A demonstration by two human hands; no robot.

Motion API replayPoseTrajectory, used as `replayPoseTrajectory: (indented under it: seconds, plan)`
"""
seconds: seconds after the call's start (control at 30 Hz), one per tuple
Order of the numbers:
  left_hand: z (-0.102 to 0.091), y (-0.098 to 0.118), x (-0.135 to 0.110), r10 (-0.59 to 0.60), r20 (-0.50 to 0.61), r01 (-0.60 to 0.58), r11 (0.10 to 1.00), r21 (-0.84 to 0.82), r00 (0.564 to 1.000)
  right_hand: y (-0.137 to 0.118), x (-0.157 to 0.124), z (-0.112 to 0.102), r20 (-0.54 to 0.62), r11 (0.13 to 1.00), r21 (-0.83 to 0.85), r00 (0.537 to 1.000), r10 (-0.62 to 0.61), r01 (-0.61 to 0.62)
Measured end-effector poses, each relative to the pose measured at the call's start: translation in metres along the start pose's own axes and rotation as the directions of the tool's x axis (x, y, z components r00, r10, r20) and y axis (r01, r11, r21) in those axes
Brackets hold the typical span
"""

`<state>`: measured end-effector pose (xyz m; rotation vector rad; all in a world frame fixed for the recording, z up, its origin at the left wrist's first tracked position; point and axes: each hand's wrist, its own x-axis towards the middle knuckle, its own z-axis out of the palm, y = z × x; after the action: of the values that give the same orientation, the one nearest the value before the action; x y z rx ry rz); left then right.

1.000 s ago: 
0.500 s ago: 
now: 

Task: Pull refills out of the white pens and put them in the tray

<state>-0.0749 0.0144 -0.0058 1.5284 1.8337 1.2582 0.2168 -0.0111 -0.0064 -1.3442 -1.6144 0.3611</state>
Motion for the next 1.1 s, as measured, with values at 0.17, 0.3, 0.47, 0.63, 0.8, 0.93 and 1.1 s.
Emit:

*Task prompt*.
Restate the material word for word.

*Solution for this exercise*.
A demonstration by two human hands; no robot.

Motion API replayPoseTrajectory, used as `replayPoseTrajectory: (indented under it: seconds, plan)`
"""
seconds: seconds after the call's start (control at 30 Hz), one per tuple
Order of the numbers:
  left_hand: z (-0.102 to 0.091), y (-0.098 to 0.118), x (-0.135 to 0.110), r10 (-0.59 to 0.60), r20 (-0.50 to 0.61), r01 (-0.60 to 0.58), r11 (0.10 to 1.00), r21 (-0.84 to 0.82), r00 (0.564 to 1.000)
  right_hand: y (-0.137 to 0.118), x (-0.157 to 0.124), z (-0.112 to 0.102), r20 (-0.54 to 0.62), r11 (0.13 to 1.00), r21 (-0.83 to 0.85), r00 (0.537 to 1.000), r10 (-0.62 to 0.61), r01 (-0.61 to 0.62)
Measured end-effector poses, each relative to the pose measured at the call's start: translation in metres along the start pose's own axes and rotation as the directions of the tool's x axis (x, y, z components r00, r10, r20) and y axis (r01, r11, r21) in those axes
Brackets hold the typical span
"""

`<state>`: measured end-effector pose (xyz m; rotation vector rad; all in a world frame fixed for the recording, z up, its origin at the left wrist's first tracked position; point and axes: each hand's wrist, its own x-axis towards the middle knuckle, its own z-axis out of the palm, y = z × x; after the action: of the values that give the same orientation, the one nearest the value before the action; x y z rx ry rz); left then right.

1.000 s ago: 
0.500 s ago: 
now: 

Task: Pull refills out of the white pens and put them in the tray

<state>-0.0749 0.0144 -0.0058 1.5284 1.8337 1.2582 0.2168 -0.0111 -0.0064 -1.3442 -1.6144 0.3611</state>
Motion for the next 1.1 s, as measured, with values at 0.17, 0.3, 0.47, 0.63, 0.8, 0.93 and 1.1 s.
Emit:

The exercise has nothing more to it.